The Categories of Bugs in Python Apps

Say you're writing a Python program, of any kind but maybe a network service. You're likely to err (you're human, after all) and produce errors (bugs, defects) during this process. We can't control whether we make mistakes or not but there are steps we can take to control what kinds of errors we write.

For this article let's invent a really simple model for the categories of errors we might write, from best to worst. Then, let's look at how by being mindful of the tools we use and how we use them we can lower some of our defect categories to create better software.

Category 1: Type-checking and Linting Errors

Simple: you call a function and instead of passing in an integer, you pass in a string. You save the file and your editor runs Mypy, or maybe you switch to your terminal and run make lint which then runs Mypy, Mypy yells at you, you fix it, you move on.

These are the best defects because:

  • they are surfaced immediately, the time to discovery is measured in seconds.
  • they are fairly well-localized; it's generally obvious where the issue is exactly.
  • if you have typechecking or linting already set up, they are very low-cost: you just need to run the checkers instead of, for example, writing a test.
  • assuming your CI is set up correctly and refuses to deploy on linting failures, they are stopped early so they're safe; your users (and your SLA, including any folks on-call) will not be affected by them.
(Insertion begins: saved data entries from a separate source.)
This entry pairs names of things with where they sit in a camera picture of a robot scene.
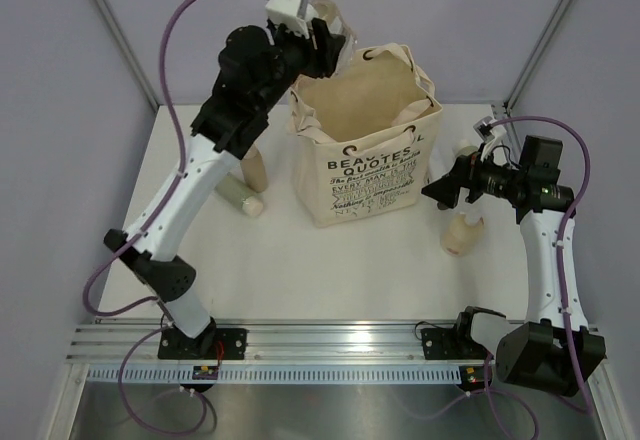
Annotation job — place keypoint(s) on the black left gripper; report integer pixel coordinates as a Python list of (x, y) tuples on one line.
[(328, 46)]

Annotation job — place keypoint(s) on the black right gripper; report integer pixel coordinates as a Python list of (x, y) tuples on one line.
[(447, 189)]

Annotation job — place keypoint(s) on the clear amber soap bottle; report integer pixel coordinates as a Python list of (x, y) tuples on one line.
[(328, 11)]

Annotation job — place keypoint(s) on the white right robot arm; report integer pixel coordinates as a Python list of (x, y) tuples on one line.
[(553, 350)]

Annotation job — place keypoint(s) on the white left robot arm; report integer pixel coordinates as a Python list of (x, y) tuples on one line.
[(226, 126)]

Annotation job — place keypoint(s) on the cream canvas tote bag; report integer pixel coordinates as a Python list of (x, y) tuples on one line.
[(365, 136)]

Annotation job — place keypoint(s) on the white tube black cap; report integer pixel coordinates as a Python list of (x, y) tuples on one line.
[(437, 166)]

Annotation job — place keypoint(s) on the pale green round bottle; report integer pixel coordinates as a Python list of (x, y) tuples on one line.
[(465, 150)]

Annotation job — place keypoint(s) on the cream pump lotion bottle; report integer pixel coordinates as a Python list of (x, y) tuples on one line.
[(462, 234)]

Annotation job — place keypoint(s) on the beige pump bottle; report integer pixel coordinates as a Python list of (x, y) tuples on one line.
[(254, 171)]

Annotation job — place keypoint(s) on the pale green lotion tube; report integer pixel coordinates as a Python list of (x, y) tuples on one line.
[(240, 196)]

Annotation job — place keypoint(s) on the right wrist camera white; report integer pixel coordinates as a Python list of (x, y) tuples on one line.
[(490, 134)]

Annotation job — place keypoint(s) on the right aluminium frame post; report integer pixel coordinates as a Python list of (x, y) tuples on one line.
[(542, 45)]

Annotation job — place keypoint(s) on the aluminium frame post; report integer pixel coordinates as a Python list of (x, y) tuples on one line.
[(542, 45), (117, 34)]

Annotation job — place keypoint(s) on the left aluminium frame post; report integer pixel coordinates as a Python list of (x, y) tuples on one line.
[(117, 34)]

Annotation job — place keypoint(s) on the aluminium mounting rail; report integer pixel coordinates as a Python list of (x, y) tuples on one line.
[(269, 342)]

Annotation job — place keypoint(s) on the white slotted cable duct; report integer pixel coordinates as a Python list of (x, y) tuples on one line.
[(278, 374)]
A small sidenote: type errors are cheap only if you're actually in a position to use typing. If you have experience with typing and you're starting a greenfield project (so you can choose your libraries), the cost of setting up typing initially is practically zero. If you have little-to-no typing experience and work with an existing codebase using frameworks without robust typing support (Django being somewhat in this category), the cost may be prohibitive. In that case let the existence of cat 0 errors be a motivator to learn and put yourself in the position to use typing in the future.

Category 2: Import-time Explosions

Your service starts up, the start-up procedure runs some setup code, this code raises an exception thus aborting the start-up procedure and crashing your service.

These defects are second-best you can have. To make full use of them you need to either have a test suite that executes the start-up procedure or have your deployment platform require your service handle a readiness check before the service is put in commission.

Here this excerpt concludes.